Imagine that your journal is your own wailing wall. Take 10 minutes and write about one thing that’s troubling you right now. As Tristine Rainer says, write fast, write everything and accept what comes. When you’re done, notice how you feel. If you need to write more on the subject, do so.

Until next week, stay well, be kind and keep writing.

Making friends with my feelings

The best way out is always through.” — Robert Frost

I don’t know about you, but I grew up in a home where feelings were not allowed. Especially anger. Crying was not especially welcome either.

My mother in particular hated it when I cried. When she broke the news to me over the telephone that my father had died unexpectedly, I burst into tears. Even then she told me not to cry.

There was one exception to this taboo on feelings. My father was allowed to be angry. And that seemed to be the extent of his emotional range.

Product of their times

I’m making my parents out to be cold and awful, but they weren’t. They loved me and my siblings dearly and they were wonderful, honest and hard-working people. But they were a product of their times.

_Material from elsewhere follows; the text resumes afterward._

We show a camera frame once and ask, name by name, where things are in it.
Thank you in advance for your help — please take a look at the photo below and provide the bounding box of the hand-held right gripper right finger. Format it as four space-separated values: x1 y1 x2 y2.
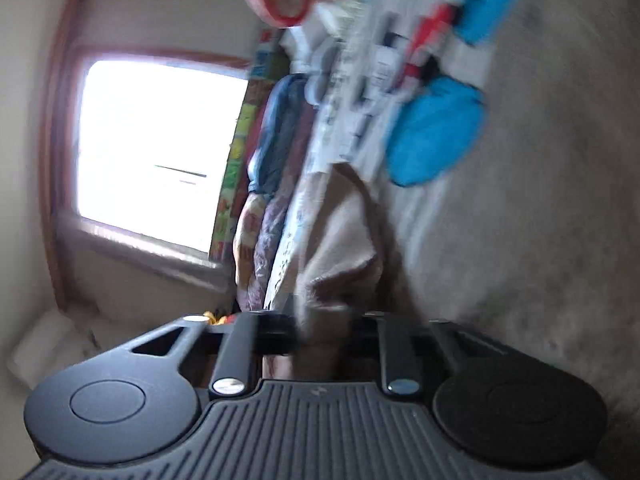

Both grew up in the Great Depression when folks sucked it up and trudged onward. Both were raised in very dysfunctional families and suffered a lot of emotional damage from those experiences.

On top of it all, my father saw combat in World War II, providing him an additional opportunity to shut down emotionally.

So I came by estrangement from my emotions honestly.

The turning point

Fortunately, at one point in my adulthood, I stumbled across a book about loving your feelings. I can’t remember the title. But basically it said there’s no right or wrong to feelings. They’re just a part of life and if you pay attention to them, they give you valuable information.

Ignoring them or pretending they don’t exist just causes them to gnaw at your inner being until eventually, if you’re lucky, you’re forced to face and deal with them. You have to walk up to emotions, sit down with them, listen to what they’re telling you and go from there.

Journaling + feelings = help

I find that journaling is a powerful tool in handling my emotions. If I’m angry or confused, I can take to the page and write it all down. I guess there’s a scientific explanation for what happens psychologically and physically when you do this. But don’t ask me what it is. All I know is that somehow, I feel lighter and have greater clarity when I’m finished.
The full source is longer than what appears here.